[Records drawn from a dataset]

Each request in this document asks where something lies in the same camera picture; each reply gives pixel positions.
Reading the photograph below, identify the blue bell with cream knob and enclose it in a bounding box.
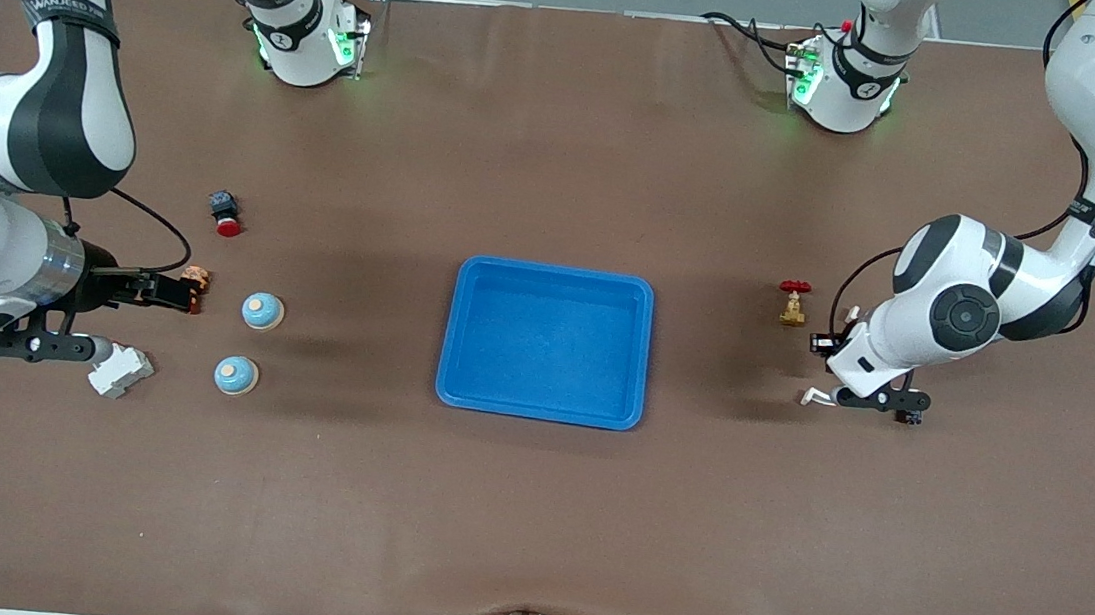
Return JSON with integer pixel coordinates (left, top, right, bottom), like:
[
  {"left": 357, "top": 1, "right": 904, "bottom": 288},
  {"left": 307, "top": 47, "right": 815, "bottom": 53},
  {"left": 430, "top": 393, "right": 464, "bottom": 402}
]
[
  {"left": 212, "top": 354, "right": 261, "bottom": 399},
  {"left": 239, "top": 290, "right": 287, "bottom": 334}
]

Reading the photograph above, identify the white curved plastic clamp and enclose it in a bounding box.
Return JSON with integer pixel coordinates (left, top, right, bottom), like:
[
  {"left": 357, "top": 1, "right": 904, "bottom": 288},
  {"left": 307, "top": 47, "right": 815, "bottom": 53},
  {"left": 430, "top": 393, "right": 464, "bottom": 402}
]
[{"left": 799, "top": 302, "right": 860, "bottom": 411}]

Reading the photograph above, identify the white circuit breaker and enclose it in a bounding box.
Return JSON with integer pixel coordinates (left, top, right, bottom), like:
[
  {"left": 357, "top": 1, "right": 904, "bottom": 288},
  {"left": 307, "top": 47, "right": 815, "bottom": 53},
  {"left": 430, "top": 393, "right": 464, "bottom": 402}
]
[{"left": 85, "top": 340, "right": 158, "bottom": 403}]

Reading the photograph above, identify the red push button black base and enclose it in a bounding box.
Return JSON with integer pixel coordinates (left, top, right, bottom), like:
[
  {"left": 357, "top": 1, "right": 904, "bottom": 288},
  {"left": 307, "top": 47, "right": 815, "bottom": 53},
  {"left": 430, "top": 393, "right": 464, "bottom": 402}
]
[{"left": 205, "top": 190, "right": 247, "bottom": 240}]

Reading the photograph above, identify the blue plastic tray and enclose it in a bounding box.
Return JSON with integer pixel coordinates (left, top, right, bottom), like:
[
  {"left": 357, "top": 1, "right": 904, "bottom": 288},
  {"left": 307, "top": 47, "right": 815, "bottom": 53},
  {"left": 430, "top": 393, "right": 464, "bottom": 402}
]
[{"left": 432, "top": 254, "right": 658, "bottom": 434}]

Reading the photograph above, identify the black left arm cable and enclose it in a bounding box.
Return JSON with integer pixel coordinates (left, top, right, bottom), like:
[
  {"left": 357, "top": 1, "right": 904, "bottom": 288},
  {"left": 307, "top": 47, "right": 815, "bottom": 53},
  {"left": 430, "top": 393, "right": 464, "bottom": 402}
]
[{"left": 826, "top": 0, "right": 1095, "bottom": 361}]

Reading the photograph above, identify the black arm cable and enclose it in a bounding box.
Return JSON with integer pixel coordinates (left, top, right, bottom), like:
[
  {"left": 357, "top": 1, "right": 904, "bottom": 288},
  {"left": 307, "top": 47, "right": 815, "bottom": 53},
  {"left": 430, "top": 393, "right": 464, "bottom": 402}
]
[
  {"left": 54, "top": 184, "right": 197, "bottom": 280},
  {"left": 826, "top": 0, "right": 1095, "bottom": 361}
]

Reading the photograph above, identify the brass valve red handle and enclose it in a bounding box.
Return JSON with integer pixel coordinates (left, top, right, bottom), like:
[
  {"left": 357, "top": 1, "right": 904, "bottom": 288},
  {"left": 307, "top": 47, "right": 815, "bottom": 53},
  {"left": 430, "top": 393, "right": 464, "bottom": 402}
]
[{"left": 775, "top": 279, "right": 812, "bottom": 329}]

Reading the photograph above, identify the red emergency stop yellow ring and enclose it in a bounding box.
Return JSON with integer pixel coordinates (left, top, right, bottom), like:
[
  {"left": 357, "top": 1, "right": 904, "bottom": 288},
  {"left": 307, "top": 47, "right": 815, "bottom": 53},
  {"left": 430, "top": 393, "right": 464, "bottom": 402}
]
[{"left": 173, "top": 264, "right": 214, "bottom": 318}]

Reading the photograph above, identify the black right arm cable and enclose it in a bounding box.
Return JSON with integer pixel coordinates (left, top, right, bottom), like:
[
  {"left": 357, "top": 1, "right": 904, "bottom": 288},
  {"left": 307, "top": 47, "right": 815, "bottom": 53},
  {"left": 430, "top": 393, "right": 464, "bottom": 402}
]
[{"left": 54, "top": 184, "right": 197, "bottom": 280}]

WHAT YOU WILL DO -
An exact reproduction of the data is needed, with no pictures included.

SOLUTION FOR THIS PROBLEM -
Each request in this document asks where something lies in the same camera picture; each reply gives pixel positions.
Reading the photograph below, identify the blue bell with cream knob and enclose it in a bounding box.
Return JSON with integer pixel coordinates (left, top, right, bottom), like:
[
  {"left": 357, "top": 1, "right": 904, "bottom": 288},
  {"left": 307, "top": 47, "right": 815, "bottom": 53},
  {"left": 430, "top": 393, "right": 464, "bottom": 402}
]
[
  {"left": 212, "top": 354, "right": 261, "bottom": 399},
  {"left": 239, "top": 290, "right": 287, "bottom": 334}
]

Reading the photograph above, identify the white curved plastic clamp and enclose it in a bounding box.
Return JSON with integer pixel coordinates (left, top, right, bottom), like:
[
  {"left": 357, "top": 1, "right": 904, "bottom": 288},
  {"left": 307, "top": 47, "right": 815, "bottom": 53},
  {"left": 430, "top": 393, "right": 464, "bottom": 402}
]
[{"left": 799, "top": 302, "right": 860, "bottom": 411}]

Reading the photograph above, identify the white circuit breaker and enclose it in a bounding box.
Return JSON with integer pixel coordinates (left, top, right, bottom), like:
[
  {"left": 357, "top": 1, "right": 904, "bottom": 288},
  {"left": 307, "top": 47, "right": 815, "bottom": 53},
  {"left": 430, "top": 393, "right": 464, "bottom": 402}
]
[{"left": 85, "top": 340, "right": 158, "bottom": 403}]

Reading the photograph above, identify the red push button black base and enclose it in a bounding box.
Return JSON with integer pixel coordinates (left, top, right, bottom), like:
[
  {"left": 357, "top": 1, "right": 904, "bottom": 288},
  {"left": 307, "top": 47, "right": 815, "bottom": 53},
  {"left": 430, "top": 393, "right": 464, "bottom": 402}
]
[{"left": 205, "top": 190, "right": 247, "bottom": 240}]

Reading the photograph above, identify the blue plastic tray and enclose it in a bounding box.
Return JSON with integer pixel coordinates (left, top, right, bottom), like:
[
  {"left": 357, "top": 1, "right": 904, "bottom": 288},
  {"left": 307, "top": 47, "right": 815, "bottom": 53},
  {"left": 430, "top": 393, "right": 464, "bottom": 402}
]
[{"left": 432, "top": 254, "right": 658, "bottom": 434}]

Reading the photograph above, identify the black left arm cable and enclose it in a bounding box.
Return JSON with integer pixel coordinates (left, top, right, bottom), like:
[
  {"left": 357, "top": 1, "right": 904, "bottom": 288},
  {"left": 307, "top": 47, "right": 815, "bottom": 53},
  {"left": 430, "top": 393, "right": 464, "bottom": 402}
]
[{"left": 826, "top": 0, "right": 1095, "bottom": 361}]

Reading the photograph above, identify the black arm cable and enclose it in a bounding box.
Return JSON with integer pixel coordinates (left, top, right, bottom), like:
[
  {"left": 357, "top": 1, "right": 904, "bottom": 288},
  {"left": 307, "top": 47, "right": 815, "bottom": 53},
  {"left": 430, "top": 393, "right": 464, "bottom": 402}
]
[
  {"left": 54, "top": 184, "right": 197, "bottom": 280},
  {"left": 826, "top": 0, "right": 1095, "bottom": 361}
]

Reading the photograph above, identify the brass valve red handle and enclose it in a bounding box.
Return JSON with integer pixel coordinates (left, top, right, bottom), like:
[
  {"left": 357, "top": 1, "right": 904, "bottom": 288},
  {"left": 307, "top": 47, "right": 815, "bottom": 53},
  {"left": 430, "top": 393, "right": 464, "bottom": 402}
]
[{"left": 775, "top": 279, "right": 812, "bottom": 329}]

Reading the photograph above, identify the red emergency stop yellow ring and enclose it in a bounding box.
Return JSON with integer pixel coordinates (left, top, right, bottom), like:
[
  {"left": 357, "top": 1, "right": 904, "bottom": 288},
  {"left": 307, "top": 47, "right": 815, "bottom": 53},
  {"left": 430, "top": 393, "right": 464, "bottom": 402}
]
[{"left": 173, "top": 264, "right": 214, "bottom": 318}]

Reading the photograph above, identify the black right arm cable and enclose it in a bounding box.
Return JSON with integer pixel coordinates (left, top, right, bottom), like:
[
  {"left": 357, "top": 1, "right": 904, "bottom": 288},
  {"left": 307, "top": 47, "right": 815, "bottom": 53},
  {"left": 430, "top": 393, "right": 464, "bottom": 402}
]
[{"left": 54, "top": 184, "right": 197, "bottom": 280}]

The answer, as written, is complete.